Press/Media: Public Engagement Activities


Dr Daniela Simone joined a panel of experts presenting at the WIPO Conversation on Intellectual Property (IP) and Artificial Intelligence (AI) held as a series of virtual meetings on 7-9 July 2020.

Artificial intelligence

Last week saw the World Intellectual Property Organisation (WIPO) organise its second ‘Conversation on Intellectual Property (IP) and Artificial Intelligence (AI)’. This focussed on key issues concerning the relationship between AI and IP identified in the first WIPO Conversation which took place last September. The subject matter of the Second Conversation was split into three sessions: ‘IP Protection for AI-Generated and AI-Assisted Works and Inventions’; ‘AI Inventions: Patentability, Disclosures and Guidelines’ and ‘Data: Copyright in Training Data and Further Rights in Data.’

Dr Daniela Simone contributed to Session 1 where other interventions were made predominantly on behalf of national IP offices, associations representing IP professionals or IP rights-holders, including AI-giants – IBM and Google. Her intervention related to copyright authorship and ownership (Issue 7, Question 6) in the context of AI-assisted works.

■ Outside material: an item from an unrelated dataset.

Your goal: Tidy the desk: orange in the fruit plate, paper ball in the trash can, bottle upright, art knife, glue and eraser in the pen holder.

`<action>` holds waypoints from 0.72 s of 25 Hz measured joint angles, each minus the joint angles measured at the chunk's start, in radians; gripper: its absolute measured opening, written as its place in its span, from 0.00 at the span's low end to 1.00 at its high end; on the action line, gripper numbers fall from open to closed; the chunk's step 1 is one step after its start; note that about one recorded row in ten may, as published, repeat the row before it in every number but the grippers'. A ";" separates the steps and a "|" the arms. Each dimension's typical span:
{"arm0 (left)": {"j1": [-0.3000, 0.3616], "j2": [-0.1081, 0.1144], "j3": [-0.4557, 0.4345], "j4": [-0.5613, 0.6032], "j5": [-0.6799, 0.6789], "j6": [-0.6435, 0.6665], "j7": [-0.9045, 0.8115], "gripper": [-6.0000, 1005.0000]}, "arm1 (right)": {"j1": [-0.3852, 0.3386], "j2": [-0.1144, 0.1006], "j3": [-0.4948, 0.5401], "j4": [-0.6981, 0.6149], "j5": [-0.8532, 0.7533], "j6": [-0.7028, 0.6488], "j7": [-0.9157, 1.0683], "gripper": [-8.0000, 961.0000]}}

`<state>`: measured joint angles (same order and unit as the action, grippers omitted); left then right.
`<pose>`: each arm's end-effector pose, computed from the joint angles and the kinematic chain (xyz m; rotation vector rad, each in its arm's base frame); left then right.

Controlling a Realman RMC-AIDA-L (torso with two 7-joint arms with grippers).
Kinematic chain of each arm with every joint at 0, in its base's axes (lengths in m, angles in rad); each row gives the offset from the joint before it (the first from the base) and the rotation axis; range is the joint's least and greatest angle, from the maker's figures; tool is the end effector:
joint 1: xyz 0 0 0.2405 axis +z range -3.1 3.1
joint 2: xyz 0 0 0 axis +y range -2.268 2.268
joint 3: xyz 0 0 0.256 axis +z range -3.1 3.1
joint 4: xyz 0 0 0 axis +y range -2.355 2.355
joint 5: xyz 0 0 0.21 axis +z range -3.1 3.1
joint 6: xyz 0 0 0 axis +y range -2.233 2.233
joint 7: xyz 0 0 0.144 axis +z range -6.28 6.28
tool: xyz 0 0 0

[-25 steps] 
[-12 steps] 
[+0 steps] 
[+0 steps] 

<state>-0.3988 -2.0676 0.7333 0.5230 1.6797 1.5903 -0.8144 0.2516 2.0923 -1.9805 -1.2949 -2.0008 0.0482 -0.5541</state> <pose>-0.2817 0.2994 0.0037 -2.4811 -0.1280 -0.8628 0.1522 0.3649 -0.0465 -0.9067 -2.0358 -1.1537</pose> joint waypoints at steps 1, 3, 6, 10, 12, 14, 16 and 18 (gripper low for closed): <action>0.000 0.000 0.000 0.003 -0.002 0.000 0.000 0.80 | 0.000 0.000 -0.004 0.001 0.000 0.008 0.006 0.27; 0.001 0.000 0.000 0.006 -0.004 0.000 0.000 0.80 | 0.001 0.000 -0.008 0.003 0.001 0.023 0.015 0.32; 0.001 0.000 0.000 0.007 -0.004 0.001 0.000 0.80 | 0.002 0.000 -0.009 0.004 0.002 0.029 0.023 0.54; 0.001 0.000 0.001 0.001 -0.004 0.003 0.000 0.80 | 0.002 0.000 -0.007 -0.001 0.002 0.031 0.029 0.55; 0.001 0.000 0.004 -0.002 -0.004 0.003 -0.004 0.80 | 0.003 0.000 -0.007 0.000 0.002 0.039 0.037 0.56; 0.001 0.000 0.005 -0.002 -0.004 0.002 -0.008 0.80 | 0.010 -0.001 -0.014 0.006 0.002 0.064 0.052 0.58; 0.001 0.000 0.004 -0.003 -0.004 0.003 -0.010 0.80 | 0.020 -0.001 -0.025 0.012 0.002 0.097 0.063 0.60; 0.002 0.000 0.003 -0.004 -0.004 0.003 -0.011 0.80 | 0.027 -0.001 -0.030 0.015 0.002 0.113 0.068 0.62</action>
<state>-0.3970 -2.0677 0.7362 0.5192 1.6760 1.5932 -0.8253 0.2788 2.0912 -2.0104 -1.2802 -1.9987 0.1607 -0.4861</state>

Dr Daniela Simone takes part in WIPO panel

Dr Simone emphasised the urgent need for more comparative study, given the lack of consensus on what the act of ‘authorship’ entails. While this issue pre-dates AI, the rapid developments in this area are making it increasingly urgent. She advised the audience that ‘the problem of AI-assisted work brings divergent approaches to the basic authorship standard into sharp relief… WIPO has an important role to play in facilitating international dialogue on these [existing] sticking points. Greater clarity on copyright in AI-assisted work is important, because it is a necessary pre-condition for an informed debate on AI-generated work. However, it also has a broader significance for human authors as complex creative processes proliferate in the digital age.’ These are all themes which Dr Simone explored in her recent monograph, Copyright and Collective Authorship: Locating the Authors of Collaborative Work.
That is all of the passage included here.